Task details
Please make an exact copy of the lines from the one holding "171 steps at" through the end of the data, both ends included, with no pictures.

Recorded data

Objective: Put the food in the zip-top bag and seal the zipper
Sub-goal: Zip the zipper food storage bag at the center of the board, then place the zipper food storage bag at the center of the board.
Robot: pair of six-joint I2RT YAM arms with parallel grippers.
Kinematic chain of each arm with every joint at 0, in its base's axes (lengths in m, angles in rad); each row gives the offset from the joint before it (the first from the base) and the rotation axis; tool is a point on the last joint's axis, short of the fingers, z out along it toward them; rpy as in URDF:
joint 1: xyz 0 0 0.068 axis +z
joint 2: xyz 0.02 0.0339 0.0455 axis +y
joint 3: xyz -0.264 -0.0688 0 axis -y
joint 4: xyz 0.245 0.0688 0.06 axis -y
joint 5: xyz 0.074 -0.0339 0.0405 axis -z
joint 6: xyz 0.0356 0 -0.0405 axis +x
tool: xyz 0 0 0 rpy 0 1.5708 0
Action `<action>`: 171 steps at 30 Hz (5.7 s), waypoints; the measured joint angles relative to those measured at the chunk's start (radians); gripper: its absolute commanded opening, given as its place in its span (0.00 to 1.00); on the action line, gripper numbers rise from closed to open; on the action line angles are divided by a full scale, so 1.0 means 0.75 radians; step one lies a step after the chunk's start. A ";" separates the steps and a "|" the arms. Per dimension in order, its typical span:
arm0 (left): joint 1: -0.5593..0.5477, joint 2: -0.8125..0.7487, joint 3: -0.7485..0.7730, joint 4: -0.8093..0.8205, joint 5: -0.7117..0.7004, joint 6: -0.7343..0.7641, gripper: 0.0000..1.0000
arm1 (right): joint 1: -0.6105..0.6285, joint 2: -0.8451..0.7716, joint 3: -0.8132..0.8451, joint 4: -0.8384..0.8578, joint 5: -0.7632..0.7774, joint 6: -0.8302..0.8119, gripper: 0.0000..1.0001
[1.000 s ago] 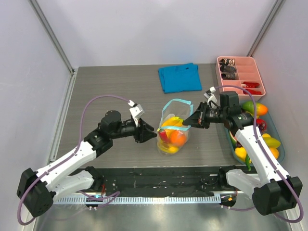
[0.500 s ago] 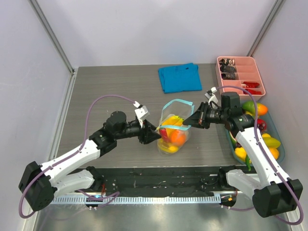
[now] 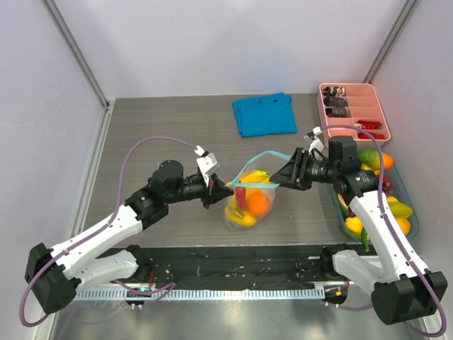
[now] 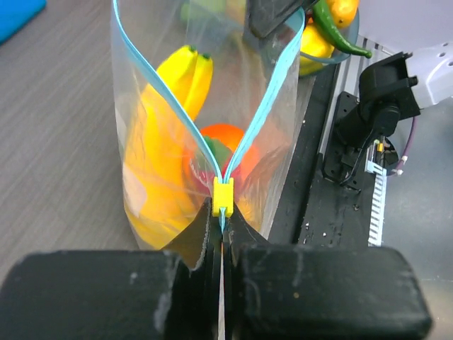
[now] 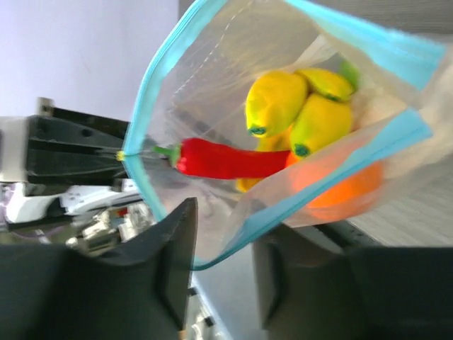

The answer
Action `<action>`: 171 steps at 30 Hz (5.7 s), waypoints; the measured joint angles relative to those measured at the chunk's start (radians); gripper: its absolute commanded opening, given as its place in its span (0.00 to 1.00); on the action line, gripper numbers rise from closed to open; on the action line angles are divided by a full scale, so 1.0 means 0.75 radians; step one lies a step after the chunk's start. A ";" separates the steps and a "|" the arms. Per dimension in order, its typical span:
arm0 (left): joint 1: -0.5593..0.5477, joint 2: -0.8125..0.7487, joint 3: -0.7485..0.7730, joint 4: -0.8093..0.8205, joint 5: -0.7117..0.7004, joint 6: -0.7343..0.7641, gripper: 0.0000..1.0000
arm1 (right): joint 1: -0.6105..0.6285, joint 2: -0.8451..0.7716, joint 3: -0.8132..0.8451, joint 4: -0.8384..0.8578, joint 5: -0.7632..0.7774, joint 6: -0.8302..0.8119, gripper: 0.0000..1.0001
[1.000 s ago] 
[0.500 s ago] 
[now] 
[now] 
[now] 

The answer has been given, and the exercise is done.